To date, we’ve observed four trends, based on the work during the 2019-20 and 2020-21 school years:

  • As they’ve gained experience, learned from each other, and responded to the effects of the pandemic, the majority of NSI have begun focusing on common problems and solutions across schools in their network, reducing variation in the evidence-based practices and measures that school teams use. This increases the likelihood that schools can share and learn from each other.

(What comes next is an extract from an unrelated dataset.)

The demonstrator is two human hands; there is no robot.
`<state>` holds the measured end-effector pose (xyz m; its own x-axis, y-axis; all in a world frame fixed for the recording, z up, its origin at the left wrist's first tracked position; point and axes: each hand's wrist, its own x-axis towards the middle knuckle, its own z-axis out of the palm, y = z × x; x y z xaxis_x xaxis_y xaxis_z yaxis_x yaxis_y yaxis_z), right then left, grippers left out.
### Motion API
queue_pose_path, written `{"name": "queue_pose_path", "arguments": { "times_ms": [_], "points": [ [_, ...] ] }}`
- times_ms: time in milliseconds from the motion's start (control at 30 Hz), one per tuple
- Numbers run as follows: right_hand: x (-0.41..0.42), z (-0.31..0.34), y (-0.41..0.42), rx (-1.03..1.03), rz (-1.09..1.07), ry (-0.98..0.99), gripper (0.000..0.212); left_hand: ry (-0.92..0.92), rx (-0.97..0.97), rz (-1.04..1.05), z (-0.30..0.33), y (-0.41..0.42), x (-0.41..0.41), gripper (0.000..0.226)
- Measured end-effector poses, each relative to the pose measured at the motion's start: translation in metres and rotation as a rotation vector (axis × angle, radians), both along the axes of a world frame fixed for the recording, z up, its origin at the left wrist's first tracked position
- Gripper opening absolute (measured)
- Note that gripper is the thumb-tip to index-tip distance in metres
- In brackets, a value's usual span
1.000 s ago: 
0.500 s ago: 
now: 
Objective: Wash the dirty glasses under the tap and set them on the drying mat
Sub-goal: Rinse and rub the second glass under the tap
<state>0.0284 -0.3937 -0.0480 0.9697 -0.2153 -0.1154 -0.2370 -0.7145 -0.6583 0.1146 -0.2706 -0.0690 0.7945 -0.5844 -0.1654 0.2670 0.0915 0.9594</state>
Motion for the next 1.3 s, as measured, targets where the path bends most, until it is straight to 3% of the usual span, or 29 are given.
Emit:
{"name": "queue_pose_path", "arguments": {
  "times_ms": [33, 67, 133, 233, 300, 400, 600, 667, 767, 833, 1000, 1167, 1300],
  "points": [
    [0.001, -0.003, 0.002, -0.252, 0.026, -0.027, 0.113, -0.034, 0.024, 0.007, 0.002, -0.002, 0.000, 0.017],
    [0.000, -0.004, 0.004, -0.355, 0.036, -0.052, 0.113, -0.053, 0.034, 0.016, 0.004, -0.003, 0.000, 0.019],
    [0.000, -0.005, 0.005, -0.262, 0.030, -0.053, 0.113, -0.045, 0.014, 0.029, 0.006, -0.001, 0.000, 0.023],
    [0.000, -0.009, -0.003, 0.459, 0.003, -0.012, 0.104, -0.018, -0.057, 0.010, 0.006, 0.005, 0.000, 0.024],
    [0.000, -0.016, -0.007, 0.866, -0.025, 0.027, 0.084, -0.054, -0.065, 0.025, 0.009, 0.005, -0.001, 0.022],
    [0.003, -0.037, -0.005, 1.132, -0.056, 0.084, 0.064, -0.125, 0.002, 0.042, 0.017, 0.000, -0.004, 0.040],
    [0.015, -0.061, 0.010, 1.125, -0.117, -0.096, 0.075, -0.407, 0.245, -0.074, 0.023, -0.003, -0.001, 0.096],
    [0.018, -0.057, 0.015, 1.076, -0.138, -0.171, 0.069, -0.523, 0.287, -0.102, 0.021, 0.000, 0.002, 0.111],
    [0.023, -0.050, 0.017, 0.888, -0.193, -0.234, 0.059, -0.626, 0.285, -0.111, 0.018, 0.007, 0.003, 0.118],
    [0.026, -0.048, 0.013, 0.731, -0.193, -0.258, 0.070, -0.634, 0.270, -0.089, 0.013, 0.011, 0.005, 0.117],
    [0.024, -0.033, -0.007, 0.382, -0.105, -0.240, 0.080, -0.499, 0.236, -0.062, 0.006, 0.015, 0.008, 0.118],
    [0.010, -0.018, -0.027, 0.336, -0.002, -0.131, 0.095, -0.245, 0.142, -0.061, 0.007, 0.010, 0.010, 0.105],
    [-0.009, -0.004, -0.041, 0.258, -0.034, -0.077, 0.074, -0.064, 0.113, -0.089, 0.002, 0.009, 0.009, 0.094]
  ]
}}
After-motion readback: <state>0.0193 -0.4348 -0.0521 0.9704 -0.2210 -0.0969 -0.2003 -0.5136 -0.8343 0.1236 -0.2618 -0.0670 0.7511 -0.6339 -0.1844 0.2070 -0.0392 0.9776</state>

  • Increasing the frequency of structured inquiry cycles so that educators can learn more quickly which change practices should be adopted, adapted, or abandoned remains a challenge across networks. This was particularly true given the disruptions to schooling caused by the COVID-19 pandemic. But there are early signals that NSI with shorter, more frequent inquiry cycles are seeing increases in locally defined measures of change.
  • All sites are still in the process of developing measurement systems, particularly near-term measures of change, to tell whether the practices they implement are leading to improvements.
  • In some sites, changes are extending beyond individual schools to influence the larger system, such as modifications in student grading policies and alignment with other district initiatives.